__Records provided__.
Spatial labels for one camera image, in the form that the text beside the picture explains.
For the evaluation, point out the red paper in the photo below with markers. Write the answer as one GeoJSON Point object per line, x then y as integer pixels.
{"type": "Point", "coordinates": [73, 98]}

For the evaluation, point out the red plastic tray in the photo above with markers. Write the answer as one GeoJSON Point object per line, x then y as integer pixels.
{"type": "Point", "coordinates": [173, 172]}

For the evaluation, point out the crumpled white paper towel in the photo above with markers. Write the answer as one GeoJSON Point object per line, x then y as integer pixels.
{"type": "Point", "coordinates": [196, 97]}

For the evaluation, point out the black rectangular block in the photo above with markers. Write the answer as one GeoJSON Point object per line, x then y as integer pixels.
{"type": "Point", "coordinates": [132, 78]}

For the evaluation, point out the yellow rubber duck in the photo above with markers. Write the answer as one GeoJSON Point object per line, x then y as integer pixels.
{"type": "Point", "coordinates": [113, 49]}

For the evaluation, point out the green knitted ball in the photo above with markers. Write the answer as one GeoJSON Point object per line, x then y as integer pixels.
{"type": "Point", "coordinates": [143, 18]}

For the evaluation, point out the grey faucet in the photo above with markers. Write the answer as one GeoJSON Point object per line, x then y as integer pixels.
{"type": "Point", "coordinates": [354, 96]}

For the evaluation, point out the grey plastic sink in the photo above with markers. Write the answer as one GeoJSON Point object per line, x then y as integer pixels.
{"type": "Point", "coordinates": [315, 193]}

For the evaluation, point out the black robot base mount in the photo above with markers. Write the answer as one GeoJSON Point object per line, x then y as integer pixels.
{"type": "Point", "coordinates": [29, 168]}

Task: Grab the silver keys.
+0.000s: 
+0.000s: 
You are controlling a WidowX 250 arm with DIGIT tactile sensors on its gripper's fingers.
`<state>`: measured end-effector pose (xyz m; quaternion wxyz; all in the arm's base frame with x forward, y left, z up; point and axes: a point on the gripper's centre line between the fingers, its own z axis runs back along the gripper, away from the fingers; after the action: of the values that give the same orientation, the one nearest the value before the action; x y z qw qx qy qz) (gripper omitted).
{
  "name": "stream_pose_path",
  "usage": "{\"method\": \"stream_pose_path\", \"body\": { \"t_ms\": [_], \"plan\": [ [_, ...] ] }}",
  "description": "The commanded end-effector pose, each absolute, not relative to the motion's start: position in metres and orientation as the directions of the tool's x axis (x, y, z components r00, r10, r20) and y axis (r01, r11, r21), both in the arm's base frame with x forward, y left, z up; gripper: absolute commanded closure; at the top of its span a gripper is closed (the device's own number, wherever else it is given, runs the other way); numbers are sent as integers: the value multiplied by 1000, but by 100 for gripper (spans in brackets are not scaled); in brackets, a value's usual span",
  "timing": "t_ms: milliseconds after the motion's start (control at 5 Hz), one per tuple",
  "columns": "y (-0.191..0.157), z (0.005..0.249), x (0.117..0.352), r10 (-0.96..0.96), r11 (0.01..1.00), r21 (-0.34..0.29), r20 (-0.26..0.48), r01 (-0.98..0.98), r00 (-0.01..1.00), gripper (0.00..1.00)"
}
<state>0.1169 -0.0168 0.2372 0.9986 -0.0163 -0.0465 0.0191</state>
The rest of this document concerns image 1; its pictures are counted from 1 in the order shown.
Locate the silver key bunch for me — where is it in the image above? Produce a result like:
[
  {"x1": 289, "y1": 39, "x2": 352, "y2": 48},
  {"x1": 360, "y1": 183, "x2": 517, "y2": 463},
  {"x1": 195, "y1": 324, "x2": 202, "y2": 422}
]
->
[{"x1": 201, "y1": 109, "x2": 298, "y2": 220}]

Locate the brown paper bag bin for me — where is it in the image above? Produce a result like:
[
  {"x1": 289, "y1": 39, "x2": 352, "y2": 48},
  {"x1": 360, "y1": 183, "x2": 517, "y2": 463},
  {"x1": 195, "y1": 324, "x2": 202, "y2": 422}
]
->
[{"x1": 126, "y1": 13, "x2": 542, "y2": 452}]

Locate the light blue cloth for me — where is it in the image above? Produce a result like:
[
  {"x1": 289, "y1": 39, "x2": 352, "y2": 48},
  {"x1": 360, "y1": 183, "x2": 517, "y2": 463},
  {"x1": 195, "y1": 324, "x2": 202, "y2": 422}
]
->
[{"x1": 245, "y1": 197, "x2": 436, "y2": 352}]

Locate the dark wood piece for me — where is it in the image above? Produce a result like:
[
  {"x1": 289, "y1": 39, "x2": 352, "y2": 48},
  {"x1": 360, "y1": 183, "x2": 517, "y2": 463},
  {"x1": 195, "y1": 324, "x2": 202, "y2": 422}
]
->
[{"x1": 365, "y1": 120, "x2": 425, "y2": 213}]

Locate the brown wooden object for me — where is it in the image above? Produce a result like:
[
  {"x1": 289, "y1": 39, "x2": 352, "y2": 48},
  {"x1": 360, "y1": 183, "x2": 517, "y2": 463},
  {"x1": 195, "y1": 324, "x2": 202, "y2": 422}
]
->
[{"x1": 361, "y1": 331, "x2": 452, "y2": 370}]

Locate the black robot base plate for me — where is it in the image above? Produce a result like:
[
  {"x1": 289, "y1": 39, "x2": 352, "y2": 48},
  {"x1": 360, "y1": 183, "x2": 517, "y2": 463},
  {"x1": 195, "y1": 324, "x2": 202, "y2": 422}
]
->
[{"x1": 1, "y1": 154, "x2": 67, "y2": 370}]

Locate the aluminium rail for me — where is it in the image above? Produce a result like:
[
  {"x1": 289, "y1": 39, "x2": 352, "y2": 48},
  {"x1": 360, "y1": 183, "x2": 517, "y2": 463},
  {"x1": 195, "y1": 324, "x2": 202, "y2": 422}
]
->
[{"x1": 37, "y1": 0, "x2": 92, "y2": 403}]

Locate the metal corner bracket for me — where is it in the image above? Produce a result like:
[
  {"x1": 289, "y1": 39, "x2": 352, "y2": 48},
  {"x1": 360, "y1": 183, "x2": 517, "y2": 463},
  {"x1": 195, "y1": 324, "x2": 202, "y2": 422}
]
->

__Your objective__. Each line in the entries above that includes the string "silver" adds to the count; state that count only.

__Task result__. 2